Work item
A copy is needed of each line in the records that has the word "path".
Start of Information supplied
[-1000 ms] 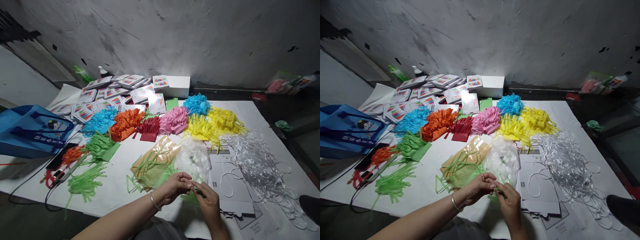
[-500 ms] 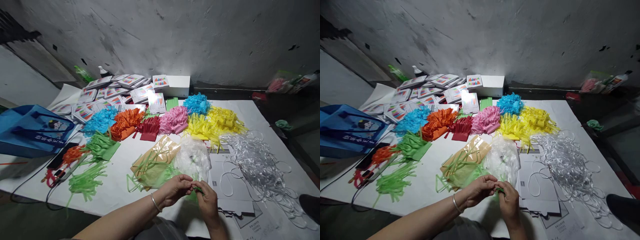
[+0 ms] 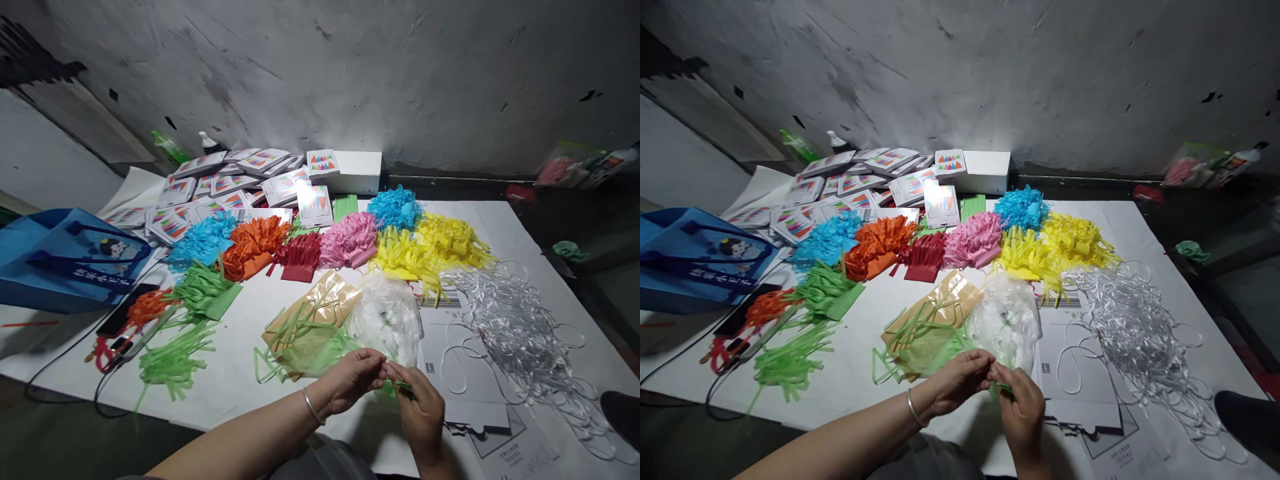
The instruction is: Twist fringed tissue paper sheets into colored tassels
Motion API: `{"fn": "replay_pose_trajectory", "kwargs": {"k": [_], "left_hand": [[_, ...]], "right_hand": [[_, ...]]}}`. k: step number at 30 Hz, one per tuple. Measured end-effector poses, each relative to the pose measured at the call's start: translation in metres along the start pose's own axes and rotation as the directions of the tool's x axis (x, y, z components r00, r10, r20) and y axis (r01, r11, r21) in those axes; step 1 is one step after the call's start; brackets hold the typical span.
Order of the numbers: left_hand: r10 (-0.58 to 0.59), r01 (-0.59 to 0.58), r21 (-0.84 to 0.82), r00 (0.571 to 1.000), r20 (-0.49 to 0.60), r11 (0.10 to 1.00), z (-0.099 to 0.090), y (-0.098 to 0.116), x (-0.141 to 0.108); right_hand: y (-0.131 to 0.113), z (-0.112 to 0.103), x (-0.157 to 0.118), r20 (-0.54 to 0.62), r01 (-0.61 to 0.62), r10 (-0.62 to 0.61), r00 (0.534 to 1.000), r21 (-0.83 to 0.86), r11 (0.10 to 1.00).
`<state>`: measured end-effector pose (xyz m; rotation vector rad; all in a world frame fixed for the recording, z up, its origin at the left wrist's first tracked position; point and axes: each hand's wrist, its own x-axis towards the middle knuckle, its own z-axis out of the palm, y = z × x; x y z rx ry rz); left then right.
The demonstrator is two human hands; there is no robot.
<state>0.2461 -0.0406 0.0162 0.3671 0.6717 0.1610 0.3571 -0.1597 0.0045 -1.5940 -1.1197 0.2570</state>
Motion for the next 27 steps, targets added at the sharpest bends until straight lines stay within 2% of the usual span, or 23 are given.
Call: {"fn": "replay_pose_trajectory", "kwargs": {"k": [6, 12, 19, 24, 27], "left_hand": [[-0.013, 0.014, -0.020, 0.999, 0.041, 1.000, 0.001, 0.003, 0.001], [-0.018, 0.019, -0.008, 0.999, 0.049, 1.000, 0.001, 0.004, 0.000], [0.010, -0.007, 0.080, 0.999, -0.037, 0.997, 0.000, 0.003, 0.008], [0.156, -0.136, 0.238, 0.985, -0.071, 0.962, 0.014, 0.018, 0.023], [0.139, -0.121, 0.317, 0.990, -0.032, 0.941, 0.024, 0.025, 0.024]], "right_hand": [[0.004, 0.000, 0.005, -0.011, 0.054, -0.056, 0.998, -0.125, 0.991], [0.004, 0.001, 0.006, -0.073, 0.037, -0.048, 0.996, -0.146, 0.989], [0.007, 0.000, 0.005, -0.184, -0.108, 0.083, 0.980, -0.133, 0.985], [0.008, -0.001, 0.004, -0.228, -0.190, 0.165, 0.960, -0.093, 0.977], [0.006, 0.000, 0.003, -0.230, -0.213, 0.192, 0.954, -0.070, 0.975]]}}
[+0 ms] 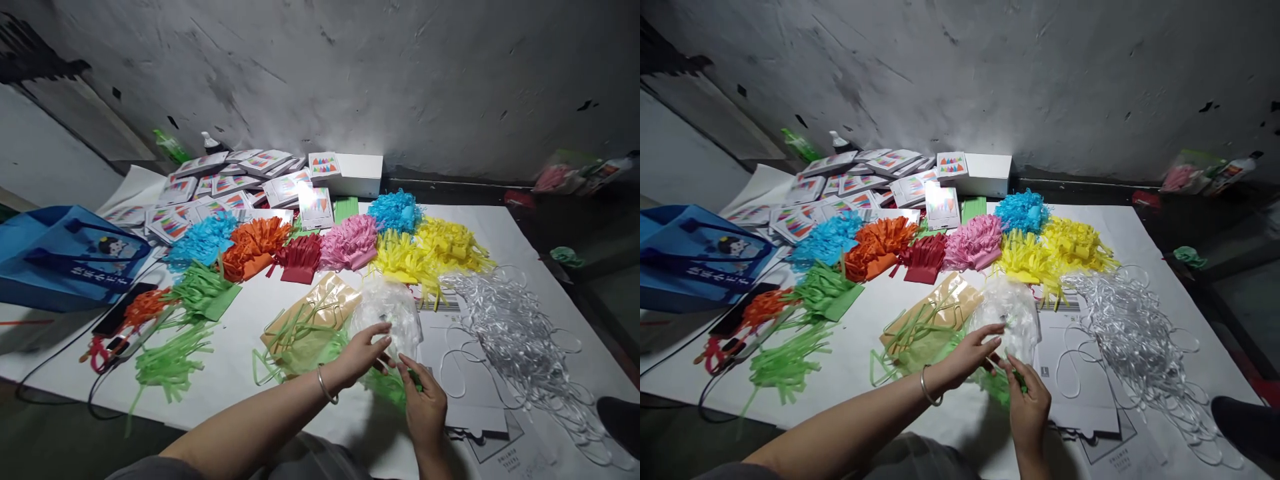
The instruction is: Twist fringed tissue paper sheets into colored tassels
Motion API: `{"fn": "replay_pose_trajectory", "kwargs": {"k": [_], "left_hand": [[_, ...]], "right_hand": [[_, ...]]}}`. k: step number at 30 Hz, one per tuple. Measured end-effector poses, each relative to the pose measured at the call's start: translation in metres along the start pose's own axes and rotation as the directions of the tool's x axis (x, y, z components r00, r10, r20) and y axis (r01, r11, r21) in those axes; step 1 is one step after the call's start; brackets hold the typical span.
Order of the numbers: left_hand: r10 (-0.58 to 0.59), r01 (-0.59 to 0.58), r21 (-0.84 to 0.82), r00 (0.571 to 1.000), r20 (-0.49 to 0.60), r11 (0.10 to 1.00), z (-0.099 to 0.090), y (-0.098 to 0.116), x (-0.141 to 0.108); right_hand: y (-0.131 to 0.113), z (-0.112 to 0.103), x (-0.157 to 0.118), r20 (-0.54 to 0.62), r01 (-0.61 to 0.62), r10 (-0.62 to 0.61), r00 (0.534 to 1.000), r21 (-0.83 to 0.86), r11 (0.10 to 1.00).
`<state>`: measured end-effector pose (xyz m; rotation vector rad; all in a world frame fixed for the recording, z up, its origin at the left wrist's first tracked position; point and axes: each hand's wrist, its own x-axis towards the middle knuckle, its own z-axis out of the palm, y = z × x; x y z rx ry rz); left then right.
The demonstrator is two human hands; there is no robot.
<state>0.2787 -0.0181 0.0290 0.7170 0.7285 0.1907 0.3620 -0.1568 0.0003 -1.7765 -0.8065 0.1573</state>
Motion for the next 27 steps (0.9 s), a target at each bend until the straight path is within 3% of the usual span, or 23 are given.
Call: {"fn": "replay_pose_trajectory", "kwargs": {"k": [4, 10, 15, 22, 27], "left_hand": [[-0.075, 0.073, 0.027, 0.995, 0.066, 0.997, 0.003, 0.001, -0.011], [-0.058, 0.057, -0.071, 0.998, -0.011, 0.996, -0.011, 0.006, -0.035], [0.043, -0.048, -0.095, 0.998, -0.047, 0.994, -0.020, 0.011, -0.061], [0.216, -0.217, -0.016, 0.976, -0.038, 0.976, -0.036, 0.016, -0.095], [0.274, -0.275, -0.009, 0.961, -0.026, 0.961, -0.054, 0.019, -0.119]], "right_hand": [[-0.004, 0.004, -0.003, 0.052, -0.010, 0.009, 0.999, 0.018, 1.000], [-0.023, 0.004, -0.007, 0.172, -0.006, 0.016, 0.985, -0.058, 0.998], [-0.054, 0.002, -0.011, 0.308, 0.136, -0.122, 0.943, -0.025, 0.990], [-0.092, 0.018, -0.031, 0.328, 0.253, -0.218, 0.919, -0.066, 0.965], [-0.117, 0.032, -0.046, 0.342, 0.284, -0.237, 0.909, -0.096, 0.954]]}}
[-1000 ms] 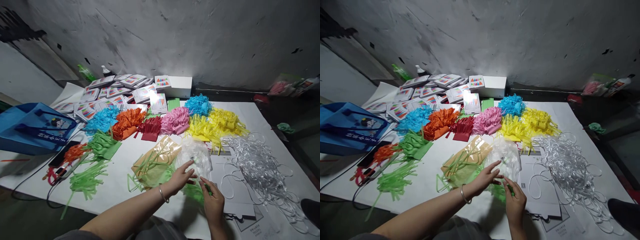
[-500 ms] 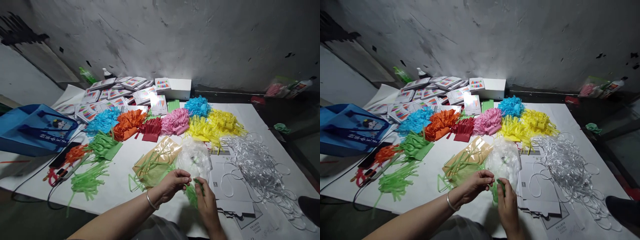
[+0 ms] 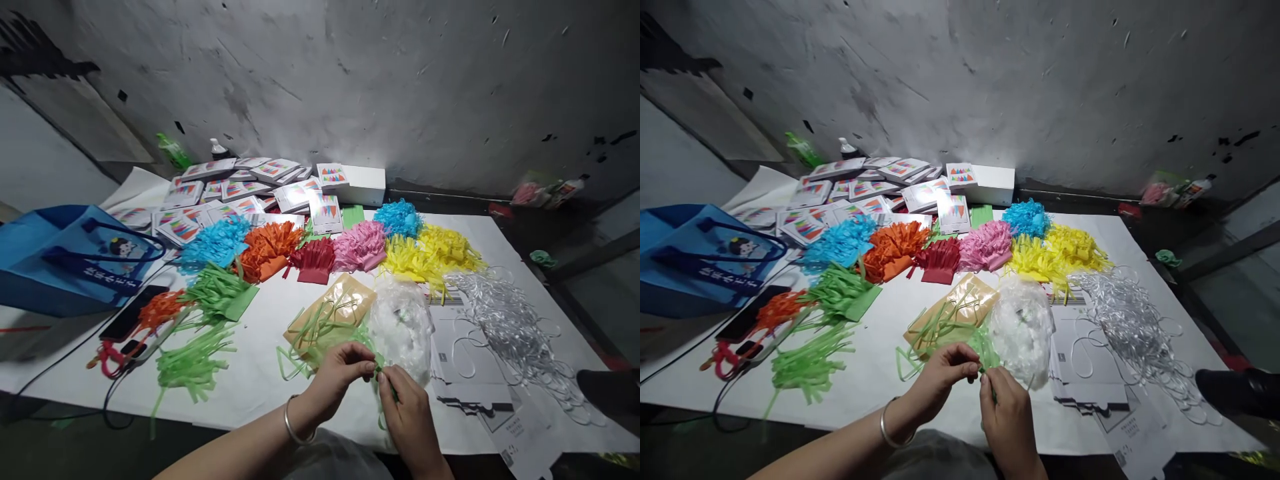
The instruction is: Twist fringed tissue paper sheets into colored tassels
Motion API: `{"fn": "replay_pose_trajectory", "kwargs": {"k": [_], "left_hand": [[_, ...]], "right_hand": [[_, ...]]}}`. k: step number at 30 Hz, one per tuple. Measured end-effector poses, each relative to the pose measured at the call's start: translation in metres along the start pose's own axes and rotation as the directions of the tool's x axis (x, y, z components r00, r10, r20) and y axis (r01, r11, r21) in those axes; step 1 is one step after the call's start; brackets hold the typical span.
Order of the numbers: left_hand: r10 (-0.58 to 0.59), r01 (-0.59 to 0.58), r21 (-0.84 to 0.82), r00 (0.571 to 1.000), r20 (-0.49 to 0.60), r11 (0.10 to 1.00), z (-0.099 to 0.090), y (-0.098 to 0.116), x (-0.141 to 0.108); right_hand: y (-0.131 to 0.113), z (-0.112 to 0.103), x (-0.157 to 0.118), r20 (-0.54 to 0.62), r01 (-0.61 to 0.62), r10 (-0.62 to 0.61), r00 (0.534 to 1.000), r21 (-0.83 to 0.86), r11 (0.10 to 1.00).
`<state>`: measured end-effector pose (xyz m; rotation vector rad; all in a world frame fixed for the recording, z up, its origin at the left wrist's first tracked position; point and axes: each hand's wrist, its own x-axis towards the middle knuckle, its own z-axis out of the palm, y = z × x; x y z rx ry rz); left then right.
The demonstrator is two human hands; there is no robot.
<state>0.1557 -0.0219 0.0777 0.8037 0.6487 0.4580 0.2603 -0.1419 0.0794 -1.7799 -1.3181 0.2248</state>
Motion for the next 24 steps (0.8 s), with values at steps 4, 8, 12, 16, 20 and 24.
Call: {"fn": "replay_pose_trajectory", "kwargs": {"k": [4, 8, 12, 16, 20, 24], "left_hand": [[0.008, -0.008, -0.013, 1.000, 0.006, 1.000, -0.018, 0.006, -0.016], [0.041, -0.041, -0.001, 0.999, -0.014, 0.999, -0.035, 0.012, -0.031], [0.072, -0.071, 0.021, 0.997, -0.024, 0.997, -0.050, 0.015, -0.043], [0.088, -0.089, 0.056, 0.996, 0.023, 0.994, -0.063, 0.021, -0.054], [0.111, -0.118, 0.100, 0.991, 0.072, 0.988, -0.072, 0.028, -0.062], [0.132, -0.142, 0.123, 0.988, 0.084, 0.982, -0.078, 0.028, -0.065]], "right_hand": [[-0.021, 0.015, -0.003, -0.011, 0.015, -0.016, 1.000, -0.035, 0.999], [-0.035, 0.033, -0.008, -0.039, 0.064, -0.068, 0.997, -0.097, 0.993], [-0.047, 0.046, -0.011, -0.015, 0.135, -0.139, 0.990, -0.134, 0.982], [-0.060, 0.050, -0.010, 0.059, 0.135, -0.129, 0.990, -0.096, 0.986], [-0.067, 0.055, -0.013, 0.129, 0.075, -0.071, 0.989, -0.027, 0.997], [-0.068, 0.064, -0.018, 0.142, 0.112, -0.105, 0.984, -0.045, 0.993]]}}
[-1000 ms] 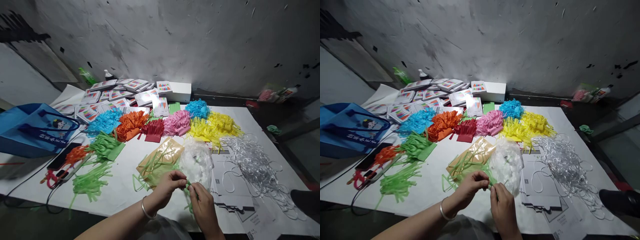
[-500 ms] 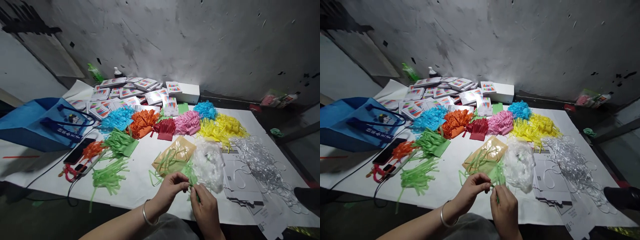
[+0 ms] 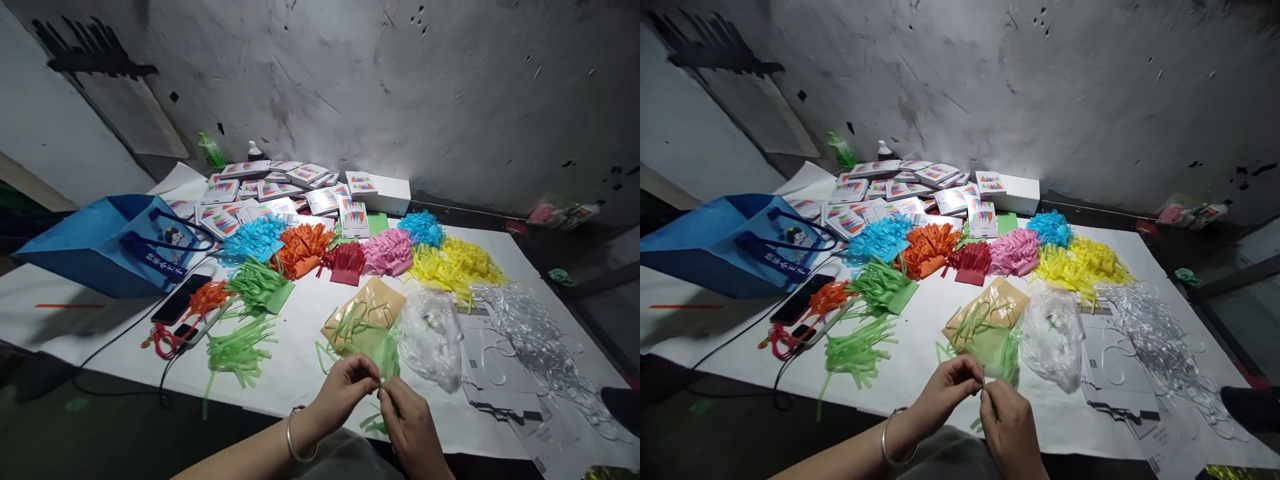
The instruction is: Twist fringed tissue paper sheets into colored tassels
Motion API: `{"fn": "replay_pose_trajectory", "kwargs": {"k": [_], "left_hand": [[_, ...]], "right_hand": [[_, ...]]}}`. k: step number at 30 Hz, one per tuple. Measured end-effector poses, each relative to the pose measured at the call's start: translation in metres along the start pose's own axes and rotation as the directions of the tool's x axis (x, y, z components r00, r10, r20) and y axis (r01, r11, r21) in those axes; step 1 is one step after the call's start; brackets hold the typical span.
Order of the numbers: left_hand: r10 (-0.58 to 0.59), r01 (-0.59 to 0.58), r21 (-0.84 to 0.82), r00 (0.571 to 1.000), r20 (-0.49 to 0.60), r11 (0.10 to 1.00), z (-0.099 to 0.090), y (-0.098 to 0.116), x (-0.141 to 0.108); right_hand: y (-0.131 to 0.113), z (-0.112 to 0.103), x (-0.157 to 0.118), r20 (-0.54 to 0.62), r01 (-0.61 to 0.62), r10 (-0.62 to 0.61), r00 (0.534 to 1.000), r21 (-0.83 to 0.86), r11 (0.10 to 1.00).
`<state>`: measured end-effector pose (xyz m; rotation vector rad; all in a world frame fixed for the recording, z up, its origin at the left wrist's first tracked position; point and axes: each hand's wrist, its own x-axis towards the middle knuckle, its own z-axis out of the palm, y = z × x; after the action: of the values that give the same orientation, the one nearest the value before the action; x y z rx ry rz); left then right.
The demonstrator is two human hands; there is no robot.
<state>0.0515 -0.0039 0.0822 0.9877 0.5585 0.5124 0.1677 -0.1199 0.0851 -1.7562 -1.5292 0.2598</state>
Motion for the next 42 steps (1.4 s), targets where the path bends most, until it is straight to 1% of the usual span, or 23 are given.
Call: {"fn": "replay_pose_trajectory", "kwargs": {"k": [2, 4, 7, 11, 15, 19, 21, 23, 26, 29, 32, 35, 39, 42], "left_hand": [[-0.006, 0.006, 0.009, 1.000, -0.002, 1.000, -0.003, -0.002, -0.001], [-0.018, 0.018, 0.019, 1.000, -0.001, 1.000, -0.006, -0.005, -0.002], [-0.026, 0.026, 0.036, 1.000, -0.001, 0.999, -0.012, -0.009, -0.003], [-0.008, 0.010, 0.066, 0.999, -0.035, 0.998, -0.019, -0.013, -0.005], [0.004, 0.003, 0.111, 0.998, -0.062, 0.994, -0.023, -0.014, -0.009], [0.000, 0.010, 0.135, 0.997, -0.075, 0.991, -0.025, -0.010, -0.010], [-0.031, 0.039, 0.124, 0.997, -0.065, 0.992, -0.027, -0.008, -0.009], [-0.093, 0.096, 0.102, 0.995, -0.032, 0.990, -0.031, -0.007, -0.007], [-0.182, 0.179, 0.092, 0.983, 0.025, 0.980, -0.039, -0.007, -0.006], [-0.212, 0.205, 0.115, 0.976, 0.051, 0.972, -0.046, -0.011, -0.008], [-0.184, 0.178, 0.149, 0.982, 0.032, 0.973, -0.050, -0.019, -0.010], [-0.116, 0.116, 0.208, 0.993, -0.013, 0.971, -0.051, -0.025, -0.012], [-0.025, 0.042, 0.327, 0.998, -0.058, 0.944, -0.057, -0.025, -0.014], [-0.005, 0.024, 0.372, 0.999, -0.053, 0.928, -0.065, -0.021, -0.015]], "right_hand": [[-0.001, 0.003, 0.000, -0.031, -0.001, 0.000, 1.000, -0.030, 1.000], [-0.002, 0.003, 0.000, -0.032, -0.001, 0.000, 0.999, -0.034, 0.999], [-0.003, 0.002, 0.000, 0.008, -0.019, 0.019, 1.000, 0.036, 0.999], [0.000, 0.007, -0.004, -0.006, -0.113, 0.115, 0.993, 0.151, 0.982], [0.005, 0.015, -0.006, 0.023, -0.140, 0.139, 0.990, 0.238, 0.961], [0.006, 0.017, -0.003, 0.081, -0.165, 0.149, 0.986, 0.266, 0.950], [0.007, 0.018, -0.002, 0.081, -0.171, 0.155, 0.985, 0.266, 0.949], [0.009, 0.021, -0.003, 0.080, -0.185, 0.170, 0.982, 0.265, 0.946], [0.012, 0.028, -0.005, 0.113, -0.198, 0.173, 0.978, 0.268, 0.943], [0.017, 0.038, -0.007, 0.150, -0.196, 0.158, 0.976, 0.284, 0.939], [0.025, 0.049, -0.010, 0.161, -0.190, 0.144, 0.976, 0.321, 0.928], [0.035, 0.056, -0.010, 0.160, -0.161, 0.110, 0.981, 0.355, 0.921], [0.045, 0.062, -0.004, 0.208, -0.033, -0.022, 0.978, 0.255, 0.966], [0.047, 0.068, 0.005, 0.217, 0.005, -0.052, 0.975, 0.210, 0.978]]}}
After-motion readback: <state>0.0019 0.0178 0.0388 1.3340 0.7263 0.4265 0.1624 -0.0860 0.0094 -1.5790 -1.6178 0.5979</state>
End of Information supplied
Exercise answer
Motion for the next 27 steps (0.9 s), a target at each bend until the straight path is within 3% of the usual span, or 23 are given.
Motion for the next 42 steps (1.4 s), targets where the path bends most, until it is straight to 1% of the usual span, or 23 are given.

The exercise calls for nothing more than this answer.